-- Source data follows --
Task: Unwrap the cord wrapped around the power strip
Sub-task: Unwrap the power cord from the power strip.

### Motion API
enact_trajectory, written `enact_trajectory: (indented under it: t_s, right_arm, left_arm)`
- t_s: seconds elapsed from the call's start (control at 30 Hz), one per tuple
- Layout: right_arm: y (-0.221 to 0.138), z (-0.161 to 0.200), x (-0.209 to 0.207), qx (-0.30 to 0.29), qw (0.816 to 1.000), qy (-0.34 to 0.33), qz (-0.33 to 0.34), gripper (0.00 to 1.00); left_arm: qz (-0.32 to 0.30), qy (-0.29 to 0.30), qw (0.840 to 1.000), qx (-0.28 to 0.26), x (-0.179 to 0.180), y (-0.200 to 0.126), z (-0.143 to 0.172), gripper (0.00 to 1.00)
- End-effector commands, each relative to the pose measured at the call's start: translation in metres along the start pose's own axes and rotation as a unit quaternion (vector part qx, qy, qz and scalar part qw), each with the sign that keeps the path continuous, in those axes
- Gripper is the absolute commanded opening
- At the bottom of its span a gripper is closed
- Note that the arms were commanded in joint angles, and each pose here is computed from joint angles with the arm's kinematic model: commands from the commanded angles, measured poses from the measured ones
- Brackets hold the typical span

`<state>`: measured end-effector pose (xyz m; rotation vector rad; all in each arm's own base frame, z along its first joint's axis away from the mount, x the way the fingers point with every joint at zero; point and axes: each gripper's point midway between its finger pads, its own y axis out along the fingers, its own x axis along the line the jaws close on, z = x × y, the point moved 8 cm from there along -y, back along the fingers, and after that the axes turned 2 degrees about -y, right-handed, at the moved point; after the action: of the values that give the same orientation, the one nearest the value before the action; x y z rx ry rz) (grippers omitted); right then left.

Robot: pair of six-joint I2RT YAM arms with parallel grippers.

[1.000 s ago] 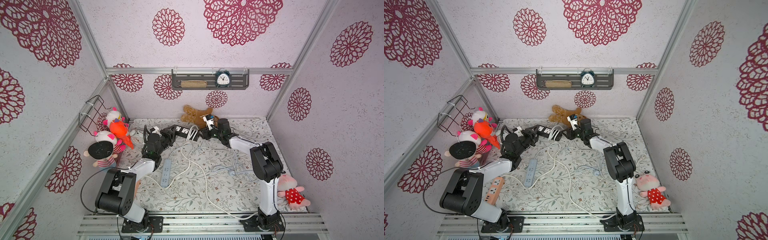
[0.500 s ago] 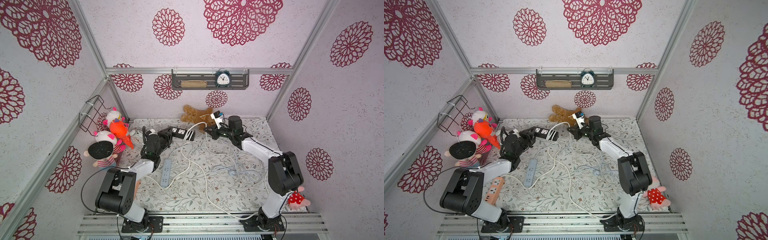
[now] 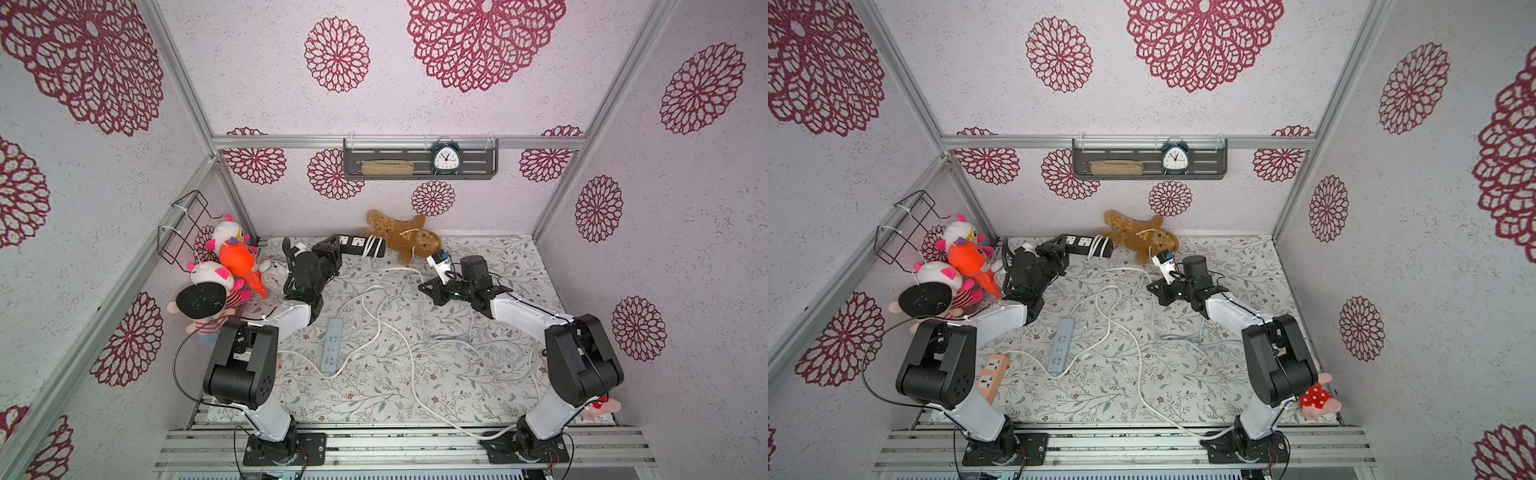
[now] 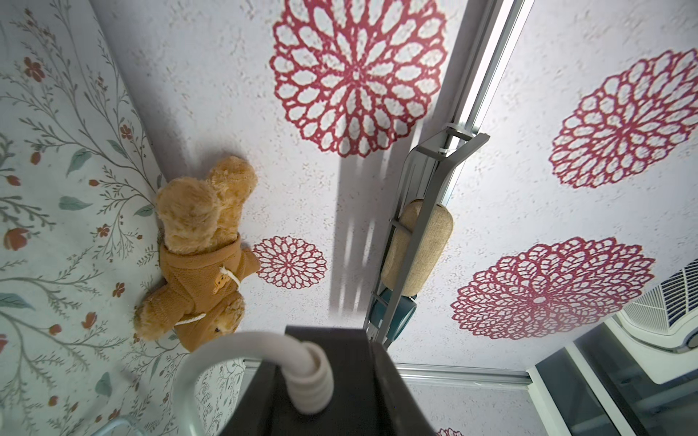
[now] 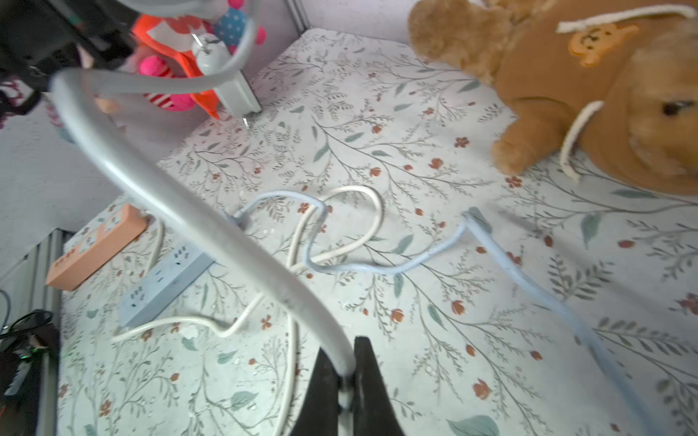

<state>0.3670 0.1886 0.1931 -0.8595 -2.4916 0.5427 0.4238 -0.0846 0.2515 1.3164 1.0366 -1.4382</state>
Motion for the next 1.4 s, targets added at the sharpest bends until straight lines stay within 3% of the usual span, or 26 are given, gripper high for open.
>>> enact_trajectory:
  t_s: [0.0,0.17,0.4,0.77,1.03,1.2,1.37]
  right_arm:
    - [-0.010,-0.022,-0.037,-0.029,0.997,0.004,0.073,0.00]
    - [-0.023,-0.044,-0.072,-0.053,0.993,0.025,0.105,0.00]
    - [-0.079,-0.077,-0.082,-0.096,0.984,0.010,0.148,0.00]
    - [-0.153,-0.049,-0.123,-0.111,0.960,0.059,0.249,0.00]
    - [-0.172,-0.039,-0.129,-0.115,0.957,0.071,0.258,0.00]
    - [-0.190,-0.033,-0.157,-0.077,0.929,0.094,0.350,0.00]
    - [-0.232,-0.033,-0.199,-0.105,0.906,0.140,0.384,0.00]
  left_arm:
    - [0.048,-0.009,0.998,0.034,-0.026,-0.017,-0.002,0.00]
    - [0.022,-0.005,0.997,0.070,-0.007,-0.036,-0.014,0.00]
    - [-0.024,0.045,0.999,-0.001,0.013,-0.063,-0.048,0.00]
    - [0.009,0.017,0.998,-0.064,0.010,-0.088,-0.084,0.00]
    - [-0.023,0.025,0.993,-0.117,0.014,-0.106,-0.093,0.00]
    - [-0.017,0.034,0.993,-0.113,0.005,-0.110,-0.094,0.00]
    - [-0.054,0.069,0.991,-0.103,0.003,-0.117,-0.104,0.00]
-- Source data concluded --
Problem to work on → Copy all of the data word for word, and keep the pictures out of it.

Expected answer →
Task: Unwrap the cord wrapped around the power strip
Sub-task: Unwrap the power cord from the power strip.

### Motion API
enact_trajectory, written `enact_trajectory: (indented under it: t_s, right_arm, left_arm)`
- t_s: seconds elapsed from the call's start (control at 30 Hz), one per tuple
- Layout: right_arm: y (-0.221 to 0.138), z (-0.161 to 0.200), x (-0.209 to 0.207), qx (-0.30 to 0.29), qw (0.816 to 1.000), qy (-0.34 to 0.33), qz (-0.33 to 0.34), gripper (0.00 to 1.00); left_arm: qz (-0.32 to 0.30), qy (-0.29 to 0.30), qw (0.840 to 1.000), qx (-0.28 to 0.26), x (-0.179 to 0.180), y (-0.200 to 0.126), z (-0.143 to 0.172), gripper (0.00 to 1.00)
- End-effector commands, each relative to the pose measured at the call's start: translation in metres along the start pose's own axes and rotation as a unit quaternion (vector part qx, qy, qz and scalar part qw), each with the sign that keeps the path continuous, in those axes
- Gripper is the absolute commanded opening
- At the bottom of its span a gripper is closed
- Note that the arms were commanded in joint angles, and each pose here is computed from joint angles with the arm's kinematic model: commands from the commanded angles, measured poses from the measured ones
- Brackets hold the typical span

`<state>`: measured end-effector pose (xyz m; rotation vector rad; all in each arm's own base frame, z along its first joint's axis away from the mount, x the way the fingers point with every joint at zero; point and axes: each gripper's point midway between its finger pads, its own y axis out along the fingers, its own x axis along the line the jaws close on, z = x × y, the point moved 8 cm from there along -y, back along the fingers, and after that the axes turned 2 degrees about -y, right-handed, at the moved point; after the action: of the values that give the same orientation, the one nearest the value before the action; x y z rx ry rz) (grippers omitted); right then left.

Robot: pair of six-joint I2RT YAM arms with parallel grippers.

[1.000 s ago] 
[0.500 s ago] 
[now] 
[now] 
[now] 

<state>0.3670 0.1886 0.1931 -0.8595 -2.4916 0.5427 0.4238 -0.0846 0.2515 1.3164 1.0366 -1.4382</state>
Motion for the next 1.4 s, targets added at the sharpest bends until straight lines stay within 3% of the usual span, or 26 are given, gripper high for open.
>>> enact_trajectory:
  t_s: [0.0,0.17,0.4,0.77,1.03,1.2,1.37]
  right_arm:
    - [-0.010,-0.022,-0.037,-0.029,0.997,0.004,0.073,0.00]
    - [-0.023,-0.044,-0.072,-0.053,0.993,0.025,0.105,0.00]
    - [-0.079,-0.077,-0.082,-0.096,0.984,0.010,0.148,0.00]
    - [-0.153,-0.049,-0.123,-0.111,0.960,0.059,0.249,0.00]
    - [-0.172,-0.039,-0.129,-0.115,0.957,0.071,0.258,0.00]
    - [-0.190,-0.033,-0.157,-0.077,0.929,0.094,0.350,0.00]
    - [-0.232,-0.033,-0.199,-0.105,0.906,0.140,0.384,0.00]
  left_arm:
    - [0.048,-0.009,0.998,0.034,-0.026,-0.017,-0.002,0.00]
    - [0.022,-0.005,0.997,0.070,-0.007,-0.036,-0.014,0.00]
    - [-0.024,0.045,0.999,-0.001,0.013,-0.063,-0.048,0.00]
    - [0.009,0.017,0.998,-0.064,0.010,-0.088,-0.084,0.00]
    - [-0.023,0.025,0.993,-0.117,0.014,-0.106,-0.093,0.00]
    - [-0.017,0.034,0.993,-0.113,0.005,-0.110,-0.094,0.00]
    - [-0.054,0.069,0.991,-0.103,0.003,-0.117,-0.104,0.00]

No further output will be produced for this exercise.